* **Work to complete**: Working from the records below, repeat exactly the lines starting at the line that contains "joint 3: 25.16" and ending at the line that contains "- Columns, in", inclusive.

Stored data:
********
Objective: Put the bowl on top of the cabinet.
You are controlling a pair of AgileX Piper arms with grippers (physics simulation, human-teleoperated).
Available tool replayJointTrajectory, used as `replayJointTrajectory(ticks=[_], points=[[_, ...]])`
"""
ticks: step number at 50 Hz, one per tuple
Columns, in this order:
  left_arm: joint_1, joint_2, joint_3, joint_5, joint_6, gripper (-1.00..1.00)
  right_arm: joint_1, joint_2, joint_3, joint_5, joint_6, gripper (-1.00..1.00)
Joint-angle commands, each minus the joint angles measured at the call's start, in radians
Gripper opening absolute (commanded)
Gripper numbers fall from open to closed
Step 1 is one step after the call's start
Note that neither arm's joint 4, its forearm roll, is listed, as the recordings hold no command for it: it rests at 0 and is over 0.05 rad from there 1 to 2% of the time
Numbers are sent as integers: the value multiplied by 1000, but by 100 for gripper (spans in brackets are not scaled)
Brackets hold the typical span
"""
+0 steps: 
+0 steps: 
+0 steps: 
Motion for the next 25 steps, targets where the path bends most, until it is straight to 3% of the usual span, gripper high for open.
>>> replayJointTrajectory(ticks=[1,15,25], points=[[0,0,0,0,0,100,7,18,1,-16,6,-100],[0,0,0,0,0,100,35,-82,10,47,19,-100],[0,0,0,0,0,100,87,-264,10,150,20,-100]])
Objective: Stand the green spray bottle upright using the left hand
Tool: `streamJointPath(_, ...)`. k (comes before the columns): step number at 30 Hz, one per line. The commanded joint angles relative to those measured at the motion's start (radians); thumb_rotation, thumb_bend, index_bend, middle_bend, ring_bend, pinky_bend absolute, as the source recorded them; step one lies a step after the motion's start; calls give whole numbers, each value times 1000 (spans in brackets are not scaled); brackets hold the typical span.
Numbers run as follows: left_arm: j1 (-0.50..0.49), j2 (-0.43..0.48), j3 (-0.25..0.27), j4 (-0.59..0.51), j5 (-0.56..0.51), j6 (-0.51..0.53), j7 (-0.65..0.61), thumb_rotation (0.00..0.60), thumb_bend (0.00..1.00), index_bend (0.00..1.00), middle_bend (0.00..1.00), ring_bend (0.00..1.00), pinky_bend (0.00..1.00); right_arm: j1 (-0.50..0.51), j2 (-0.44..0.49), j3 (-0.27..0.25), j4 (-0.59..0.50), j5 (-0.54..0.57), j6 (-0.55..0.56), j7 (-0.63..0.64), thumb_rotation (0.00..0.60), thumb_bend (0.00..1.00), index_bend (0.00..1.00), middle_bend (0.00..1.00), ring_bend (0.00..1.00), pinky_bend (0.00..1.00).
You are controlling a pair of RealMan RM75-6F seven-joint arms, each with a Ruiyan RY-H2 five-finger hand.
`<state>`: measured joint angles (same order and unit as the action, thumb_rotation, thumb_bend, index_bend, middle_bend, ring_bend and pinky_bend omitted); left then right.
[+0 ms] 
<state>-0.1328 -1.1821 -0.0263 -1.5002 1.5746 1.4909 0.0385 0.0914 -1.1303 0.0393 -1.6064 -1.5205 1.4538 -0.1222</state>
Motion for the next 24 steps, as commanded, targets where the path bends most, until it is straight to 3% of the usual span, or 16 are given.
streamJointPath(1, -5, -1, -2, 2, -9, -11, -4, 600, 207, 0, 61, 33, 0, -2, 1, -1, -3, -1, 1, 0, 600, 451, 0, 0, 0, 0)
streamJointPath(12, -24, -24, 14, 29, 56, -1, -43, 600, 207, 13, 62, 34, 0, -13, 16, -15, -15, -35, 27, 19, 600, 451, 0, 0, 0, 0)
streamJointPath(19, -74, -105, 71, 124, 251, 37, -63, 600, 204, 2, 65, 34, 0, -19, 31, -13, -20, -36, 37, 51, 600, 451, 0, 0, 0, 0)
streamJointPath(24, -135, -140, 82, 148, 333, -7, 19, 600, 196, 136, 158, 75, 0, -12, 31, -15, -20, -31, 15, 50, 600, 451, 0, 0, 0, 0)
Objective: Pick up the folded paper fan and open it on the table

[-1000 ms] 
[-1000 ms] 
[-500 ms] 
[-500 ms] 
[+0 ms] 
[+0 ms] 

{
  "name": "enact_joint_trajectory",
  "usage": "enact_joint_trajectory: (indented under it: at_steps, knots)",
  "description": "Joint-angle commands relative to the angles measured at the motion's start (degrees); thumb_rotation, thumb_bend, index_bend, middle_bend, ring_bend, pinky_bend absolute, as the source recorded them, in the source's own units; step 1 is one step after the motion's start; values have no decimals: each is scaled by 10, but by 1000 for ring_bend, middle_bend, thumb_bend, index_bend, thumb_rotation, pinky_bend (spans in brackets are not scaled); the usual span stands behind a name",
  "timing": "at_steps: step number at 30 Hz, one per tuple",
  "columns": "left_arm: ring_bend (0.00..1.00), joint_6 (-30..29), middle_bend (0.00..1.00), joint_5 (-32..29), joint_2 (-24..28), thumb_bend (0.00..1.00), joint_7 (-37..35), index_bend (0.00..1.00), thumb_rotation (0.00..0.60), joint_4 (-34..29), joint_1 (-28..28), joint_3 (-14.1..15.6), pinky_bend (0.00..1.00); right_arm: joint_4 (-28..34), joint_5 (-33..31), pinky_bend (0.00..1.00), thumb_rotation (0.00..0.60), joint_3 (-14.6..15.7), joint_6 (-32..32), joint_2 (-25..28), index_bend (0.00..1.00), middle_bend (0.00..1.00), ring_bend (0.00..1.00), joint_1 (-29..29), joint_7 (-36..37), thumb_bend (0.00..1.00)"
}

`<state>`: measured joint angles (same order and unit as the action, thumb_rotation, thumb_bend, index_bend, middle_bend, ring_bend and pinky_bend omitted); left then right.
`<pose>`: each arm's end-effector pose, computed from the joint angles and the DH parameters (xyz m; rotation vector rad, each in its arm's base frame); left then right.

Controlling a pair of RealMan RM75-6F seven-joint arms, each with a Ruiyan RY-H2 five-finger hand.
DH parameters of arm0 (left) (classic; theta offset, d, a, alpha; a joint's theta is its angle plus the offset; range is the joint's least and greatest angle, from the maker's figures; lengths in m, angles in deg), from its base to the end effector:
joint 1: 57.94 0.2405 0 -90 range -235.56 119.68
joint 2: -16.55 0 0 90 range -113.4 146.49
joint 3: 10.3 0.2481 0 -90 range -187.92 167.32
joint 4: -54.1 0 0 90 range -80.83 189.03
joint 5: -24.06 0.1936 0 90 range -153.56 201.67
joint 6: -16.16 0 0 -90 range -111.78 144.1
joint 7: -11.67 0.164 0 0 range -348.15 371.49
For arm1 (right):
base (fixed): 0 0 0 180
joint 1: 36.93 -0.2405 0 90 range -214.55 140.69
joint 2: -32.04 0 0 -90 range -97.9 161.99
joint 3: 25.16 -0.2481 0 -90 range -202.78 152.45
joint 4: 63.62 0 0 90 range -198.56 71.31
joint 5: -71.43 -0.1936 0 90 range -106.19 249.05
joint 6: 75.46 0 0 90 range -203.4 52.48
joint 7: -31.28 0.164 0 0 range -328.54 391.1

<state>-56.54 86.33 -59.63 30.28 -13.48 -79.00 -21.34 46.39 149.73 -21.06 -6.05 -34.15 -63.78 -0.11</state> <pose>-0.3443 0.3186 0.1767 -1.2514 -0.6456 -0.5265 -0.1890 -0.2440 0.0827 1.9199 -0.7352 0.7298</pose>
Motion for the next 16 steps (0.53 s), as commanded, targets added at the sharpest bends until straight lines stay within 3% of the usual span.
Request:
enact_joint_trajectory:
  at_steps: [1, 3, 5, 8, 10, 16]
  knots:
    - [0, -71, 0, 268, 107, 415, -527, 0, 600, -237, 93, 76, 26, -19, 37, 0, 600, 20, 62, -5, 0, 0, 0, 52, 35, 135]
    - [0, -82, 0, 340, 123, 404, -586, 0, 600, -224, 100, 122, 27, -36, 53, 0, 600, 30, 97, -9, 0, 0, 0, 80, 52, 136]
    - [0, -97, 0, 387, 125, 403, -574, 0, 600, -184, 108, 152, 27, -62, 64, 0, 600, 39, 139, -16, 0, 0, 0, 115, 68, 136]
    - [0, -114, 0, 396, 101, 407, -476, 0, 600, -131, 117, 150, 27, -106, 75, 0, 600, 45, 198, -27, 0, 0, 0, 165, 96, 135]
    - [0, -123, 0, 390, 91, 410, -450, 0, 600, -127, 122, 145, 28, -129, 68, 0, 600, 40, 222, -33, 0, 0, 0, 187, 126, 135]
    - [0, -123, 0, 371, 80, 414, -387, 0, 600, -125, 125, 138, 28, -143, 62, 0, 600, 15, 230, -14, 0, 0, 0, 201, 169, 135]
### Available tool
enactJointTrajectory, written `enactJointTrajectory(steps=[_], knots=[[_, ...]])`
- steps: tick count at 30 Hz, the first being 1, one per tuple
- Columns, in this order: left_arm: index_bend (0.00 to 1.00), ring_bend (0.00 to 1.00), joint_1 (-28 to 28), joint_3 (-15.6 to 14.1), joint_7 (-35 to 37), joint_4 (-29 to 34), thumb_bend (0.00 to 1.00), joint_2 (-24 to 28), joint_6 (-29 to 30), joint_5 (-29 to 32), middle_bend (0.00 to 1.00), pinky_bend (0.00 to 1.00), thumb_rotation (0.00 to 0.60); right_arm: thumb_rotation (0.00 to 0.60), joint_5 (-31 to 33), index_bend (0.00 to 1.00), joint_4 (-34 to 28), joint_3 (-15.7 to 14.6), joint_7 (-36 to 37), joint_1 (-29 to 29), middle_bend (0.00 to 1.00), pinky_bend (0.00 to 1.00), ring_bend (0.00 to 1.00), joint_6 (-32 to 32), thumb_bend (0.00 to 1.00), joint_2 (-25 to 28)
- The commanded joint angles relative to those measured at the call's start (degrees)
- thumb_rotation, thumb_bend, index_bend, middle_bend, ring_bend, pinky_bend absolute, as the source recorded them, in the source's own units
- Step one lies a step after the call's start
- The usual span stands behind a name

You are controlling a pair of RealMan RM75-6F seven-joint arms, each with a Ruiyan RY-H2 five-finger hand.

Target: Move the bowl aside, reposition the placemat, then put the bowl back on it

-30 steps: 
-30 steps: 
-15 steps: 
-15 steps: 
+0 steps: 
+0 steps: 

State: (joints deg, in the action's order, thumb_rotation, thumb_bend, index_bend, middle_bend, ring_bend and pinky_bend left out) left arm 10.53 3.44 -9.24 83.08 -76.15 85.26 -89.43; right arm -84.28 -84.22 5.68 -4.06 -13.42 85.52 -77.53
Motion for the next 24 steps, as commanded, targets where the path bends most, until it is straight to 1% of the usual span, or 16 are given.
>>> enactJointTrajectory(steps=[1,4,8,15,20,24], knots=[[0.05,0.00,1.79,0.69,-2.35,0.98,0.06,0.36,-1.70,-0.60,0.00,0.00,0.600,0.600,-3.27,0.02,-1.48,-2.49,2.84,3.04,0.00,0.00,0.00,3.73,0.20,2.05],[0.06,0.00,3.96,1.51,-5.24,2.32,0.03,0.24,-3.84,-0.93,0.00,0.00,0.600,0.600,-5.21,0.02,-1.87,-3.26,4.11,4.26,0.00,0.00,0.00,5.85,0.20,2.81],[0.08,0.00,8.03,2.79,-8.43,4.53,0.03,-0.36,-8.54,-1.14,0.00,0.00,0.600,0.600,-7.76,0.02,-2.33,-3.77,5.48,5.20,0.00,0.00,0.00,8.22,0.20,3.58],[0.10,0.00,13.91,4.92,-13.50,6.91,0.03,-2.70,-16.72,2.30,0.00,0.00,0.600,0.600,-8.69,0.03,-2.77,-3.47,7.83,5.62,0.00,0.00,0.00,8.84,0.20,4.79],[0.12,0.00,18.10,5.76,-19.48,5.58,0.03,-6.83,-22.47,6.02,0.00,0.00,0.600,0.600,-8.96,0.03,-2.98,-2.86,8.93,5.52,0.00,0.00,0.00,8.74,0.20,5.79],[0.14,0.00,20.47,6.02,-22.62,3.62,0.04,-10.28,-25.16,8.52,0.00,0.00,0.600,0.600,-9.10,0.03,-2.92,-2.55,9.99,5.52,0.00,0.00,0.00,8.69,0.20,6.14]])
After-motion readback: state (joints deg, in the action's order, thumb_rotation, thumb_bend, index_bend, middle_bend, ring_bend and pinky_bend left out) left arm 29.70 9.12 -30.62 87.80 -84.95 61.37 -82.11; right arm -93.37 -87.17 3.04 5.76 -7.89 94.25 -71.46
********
* **Solution for this exercise**:
joint 3: 25.16 -0.2481 0 -90 range -202.78 152.45
joint 4: 63.62 0 0 90 range -198.56 71.31
joint 5: -71.43 -0.1936 0 90 range -106.19 249.05
joint 6: 75.46 0 0 90 range -203.4 52.48
joint 7: -31.28 0.164 0 0 range -328.54 391.1

<state>-56.54 86.33 -59.63 30.28 -13.48 -79.00 -21.34 46.39 149.73 -21.06 -6.05 -34.15 -63.78 -0.11</state> <pose>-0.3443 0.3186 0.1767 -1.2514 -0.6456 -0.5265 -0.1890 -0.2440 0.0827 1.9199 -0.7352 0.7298</pose>
Motion for the next 16 steps (0.53 s), as commanded, targets added at the sharpest bends until straight lines stay within 3% of the usual span.
Request:
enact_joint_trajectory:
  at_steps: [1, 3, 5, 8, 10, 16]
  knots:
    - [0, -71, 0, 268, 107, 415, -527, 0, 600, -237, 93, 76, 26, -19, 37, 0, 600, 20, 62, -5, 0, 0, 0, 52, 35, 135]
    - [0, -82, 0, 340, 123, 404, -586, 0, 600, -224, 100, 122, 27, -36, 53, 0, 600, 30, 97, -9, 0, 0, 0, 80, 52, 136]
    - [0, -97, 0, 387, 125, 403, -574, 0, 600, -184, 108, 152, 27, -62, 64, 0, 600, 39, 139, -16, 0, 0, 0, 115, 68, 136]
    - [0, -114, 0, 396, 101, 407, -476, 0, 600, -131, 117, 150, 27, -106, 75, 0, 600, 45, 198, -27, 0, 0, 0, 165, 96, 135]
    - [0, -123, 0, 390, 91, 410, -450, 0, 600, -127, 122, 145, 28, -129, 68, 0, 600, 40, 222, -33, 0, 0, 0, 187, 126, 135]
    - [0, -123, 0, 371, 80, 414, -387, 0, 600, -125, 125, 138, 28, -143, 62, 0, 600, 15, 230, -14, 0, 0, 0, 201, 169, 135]
### Available tool
enactJointTrajectory, written `enactJointTrajectory(steps=[_], knots=[[_, ...]])`
- steps: tick count at 30 Hz, the first being 1, one per tuple
- Columns, in this order: left_arm: index_bend (0.00 to 1.00), ring_bend (0.00 to 1.00), joint_1 (-28 to 28), joint_3 (-15.6 to 14.1), joint_7 (-35 to 37), joint_4 (-29 to 34), thumb_bend (0.00 to 1.00), joint_2 (-24 to 28), joint_6 (-29 to 30), joint_5 (-29 to 32), middle_bend (0.00 to 1.00), pinky_bend (0.00 to 1.00), thumb_rotation (0.00 to 0.60); right_arm: thumb_rotation (0.00 to 0.60), joint_5 (-31 to 33), index_bend (0.00 to 1.00), joint_4 (-34 to 28), joint_3 (-15.7 to 14.6), joint_7 (-36 to 37), joint_1 (-29 to 29), middle_bend (0.00 to 1.00), pinky_bend (0.00 to 1.00), ring_bend (0.00 to 1.00), joint_6 (-32 to 32), thumb_bend (0.00 to 1.00), joint_2 (-25 to 28)

That concludes the output for this exercise.